さっきは足が動かなかった。硬直して、棒の様だった。今は違う。震えている。今にも腰が抜けそうなのを、必死に堪えている。プッチが宥める様な手付きで私の背中を撫でるけど、何の意味も無かった。
"暴力"には慣れているつもりだった。それは承太郎が他校の生徒と起こす揉め事を目の当たりにしているお陰であったり、はたまた自らが受けるジョニィからの精神的なものであったり。稀にクラスで喧嘩が起こると悲鳴を上げる女生徒がいたが、例え机が吹っ飛び血が流れても、私は怖いとは、ちっとも、思わなかったのだ。それが今は血の気が引いて、悲鳴すら出せずにいる。

「成長していないな」

ディオが蔑みの色を隠しもせず笑った。私の肩を抱いていた筈の花京院は数メートル先に伏している。彼の緑色の学生服には黒みを帯びた赤い染みが幾つもあって、とても、とても現実的ではない。まるで質の悪いスプラッタ映画だ。
花京院は腕をついて顔を上げた。花京院の身体中が悲鳴を上げているのだろう、彼の動作はひとつひとつがスローモーションの様に感じる。血と砂埃に塗れた顔はディオを憎々しげに睨み付ける。「彼女を、離せ」嗚呼何ということだろう。花京院は私の所為で。
ディオは何も言わなかった。言葉の代わりと言わんばかりにディオの背後に黄色い人型が現れる。先程花京院に拳を振るったそれは、またゆっくりと彼に近付いていく。私はディオを見た。そしてその目の色に恐怖する。紅色の瞳が湛えているのは只の"暴力"じゃないと感じたからだ。駄目だ。止めなくては。

「…や、や…やめて」

絞り出した声は自分が思っている以上に震えていた。それでもディオの気を引くには十分だったようで、スタンドはぴたりと足を止めた。あの瞳が私に向けられる。花京院もプッチも私を見た。6つの視線が私に突き刺さる。

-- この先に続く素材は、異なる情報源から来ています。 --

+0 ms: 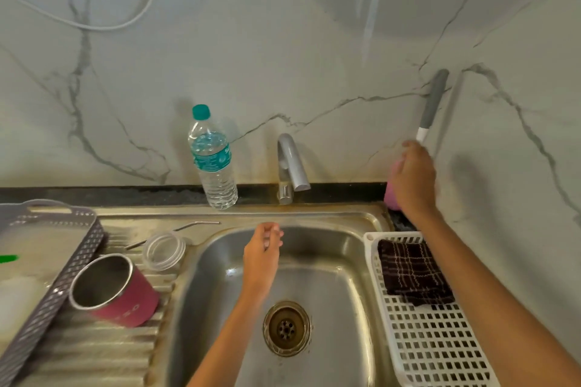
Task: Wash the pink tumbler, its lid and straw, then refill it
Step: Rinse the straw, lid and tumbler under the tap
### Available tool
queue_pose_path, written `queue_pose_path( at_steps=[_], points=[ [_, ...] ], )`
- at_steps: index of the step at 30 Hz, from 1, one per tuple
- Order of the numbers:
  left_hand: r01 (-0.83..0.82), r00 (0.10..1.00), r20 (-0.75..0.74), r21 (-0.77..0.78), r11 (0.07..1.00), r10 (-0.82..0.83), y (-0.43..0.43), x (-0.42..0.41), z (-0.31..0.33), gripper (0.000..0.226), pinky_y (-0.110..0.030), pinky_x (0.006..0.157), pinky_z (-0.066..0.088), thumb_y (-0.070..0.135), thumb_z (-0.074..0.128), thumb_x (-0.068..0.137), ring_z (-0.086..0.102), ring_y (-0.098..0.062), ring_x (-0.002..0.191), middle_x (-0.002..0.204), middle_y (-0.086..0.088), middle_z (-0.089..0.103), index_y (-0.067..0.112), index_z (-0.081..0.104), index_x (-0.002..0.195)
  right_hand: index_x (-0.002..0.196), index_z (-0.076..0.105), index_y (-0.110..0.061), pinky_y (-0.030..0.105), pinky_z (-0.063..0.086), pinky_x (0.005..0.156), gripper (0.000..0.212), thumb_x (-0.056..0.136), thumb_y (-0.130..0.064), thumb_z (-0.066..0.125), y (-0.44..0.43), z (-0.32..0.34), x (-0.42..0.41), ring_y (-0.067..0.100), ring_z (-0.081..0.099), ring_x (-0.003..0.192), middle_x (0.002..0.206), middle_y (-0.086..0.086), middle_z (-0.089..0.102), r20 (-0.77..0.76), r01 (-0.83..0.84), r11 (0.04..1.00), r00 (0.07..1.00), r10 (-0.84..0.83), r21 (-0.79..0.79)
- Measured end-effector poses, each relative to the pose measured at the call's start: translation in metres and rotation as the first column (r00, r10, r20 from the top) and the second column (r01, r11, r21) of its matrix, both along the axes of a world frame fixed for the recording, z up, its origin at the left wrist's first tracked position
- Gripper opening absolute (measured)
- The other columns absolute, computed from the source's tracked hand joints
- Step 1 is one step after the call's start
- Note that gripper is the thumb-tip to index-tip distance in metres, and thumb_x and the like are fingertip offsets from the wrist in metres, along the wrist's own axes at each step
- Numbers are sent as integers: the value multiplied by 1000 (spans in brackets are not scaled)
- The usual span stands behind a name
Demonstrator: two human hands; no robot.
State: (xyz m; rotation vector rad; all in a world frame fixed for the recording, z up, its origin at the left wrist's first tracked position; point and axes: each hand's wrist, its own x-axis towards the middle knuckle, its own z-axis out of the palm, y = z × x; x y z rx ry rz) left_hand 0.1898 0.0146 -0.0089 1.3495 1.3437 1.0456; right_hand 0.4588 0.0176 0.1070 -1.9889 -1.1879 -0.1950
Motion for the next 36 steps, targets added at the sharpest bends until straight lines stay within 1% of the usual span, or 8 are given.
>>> queue_pose_path(
  at_steps=[2, 6, 10, 15, 20, 23, 29, 36],
  points=[
    [-75, 997, 20, -18, 997, 76, -3, -20, -4, 10, -33, 81, 54, 29, 50, 101, 67, -13, 88, 96, 6, 70, 26, 60, 103, 111, 57, -8, 27, 50, 82, 18, 96, -7, 48, -9, -21, -38, 15, 60, 91, 101, 3, 61, -59, -135, 989, 990, 131, -66],
    [-215, 975, 35, -73, 974, 218, -6, -53, -12, 11, -40, 85, 53, 26, 50, 101, 68, -16, 85, 95, 3, 70, 28, 60, 96, 102, 64, -13, 14, 42, 72, 17, 95, -9, 50, -9, -70, -112, 11, 58, 86, 97, 1, 61, -152, -389, 889, 920, 362, -240],
    [-297, 951, 59, -110, 948, 305, -5, -70, -18, 13, -42, 84, 54, 27, 50, 101, 69, -16, 83, 93, 4, 70, 34, 59, 93, 103, 68, -10, 25, 49, 84, 17, 95, -13, 53, 12, -101, -178, 13, 57, 90, 100, 4, 62, -278, -566, 754, 824, 494, -334],
    [-332, 930, 107, -162, 929, 351, 4, -79, -30, 9, -41, 82, 54, 27, 51, 100, 67, -12, 77, 94, 1, 70, 26, 60, 101, 90, 73, -5, 34, 48, 76, 21, 90, -10, 53, 57, -114, -234, 27, 62, 83, 89, 14, 67, -302, -624, 703, 781, 547, -341],
    [-367, 911, 116, -211, 906, 396, 16, -91, -47, 10, -46, 80, 54, 24, 52, 100, 65, -16, 72, 91, -4, 70, 20, 61, 102, 96, 72, 0, 43, 50, 79, 20, 90, -7, 54, 91, -130, -258, 34, 62, 89, 95, 19, 66, -309, -648, 672, 762, 569, -358],
    [-390, 901, 108, -220, 894, 420, 23, -96, -53, 9, -43, 76, 54, 23, 51, 100, 65, -19, 72, 91, -5, 71, 22, 60, 99, 93, 73, -2, 42, 51, 78, 17, 89, -11, 59, 103, -139, -266, 31, 63, 88, 94, 17, 67, -311, -654, 664, 757, 575, -364],
    [-400, 894, 119, -225, 889, 432, 28, -100, -61, 13, -32, 70, 54, 20, 49, 101, 65, -19, 73, 84, -4, 68, 14, 60, 106, 89, 73, -4, 38, 51, 73, 16, 90, -14, 61, 113, -151, -285, 24, 60, 82, 90, 12, 62, -254, -637, 689, 771, 585, -346],
    [-404, 891, 126, -212, 890, 435, 32, -99, -58, 11, -34, 70, 55, 21, 49, 101, 65, -19, 72, 84, -6, 68, 20, 60, 97, 86, 68, 4, 37, 44, 73, 19, 92, -7, 54, 115, -150, -288, 29, 56, 88, 91, 18, 60, -190, -627, 719, 778, 599, -298]
  ],
)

「これ以上…花京院に何かしたら、もう、ついてかない」

私の視線はいつの間にか地面に向いていた。ディオに向き合ってはっきり言い切れる程、私に度胸は無かった。言うことを聞くからもう止めて、じゃなく、こういう言い回しをするのが私の精一杯だった。然しそもそもディオからすれば私の意見なんて関係無いだろう。花京院を再起不能にして、私を無理矢理連れ去ればいいだけの話なのだ。この細やかな抵抗は無駄だったかも知れない。それでも、言うしか無かった。私を探して来た挙句こんなことになってしまった花京院を、黙って見ている訳にはいかなかった。
背中を撫でていたプッチの手が止まり、そっと離れていく。

「ご立派じゃあないか」

ディオが言った。顔を上げると、愉しげに目を細めたディオと視線がかち合う。いつの間にかスタンドは消えていて、花京院が掠れた声で叫んだ。やめてくれ。名前。
私に向かって差し出されたディオの手は、透き通るのでは無いかと錯覚する程青白い。恐る恐る右手を乗せると、何時かの様に、恭しく唇を寄せられた。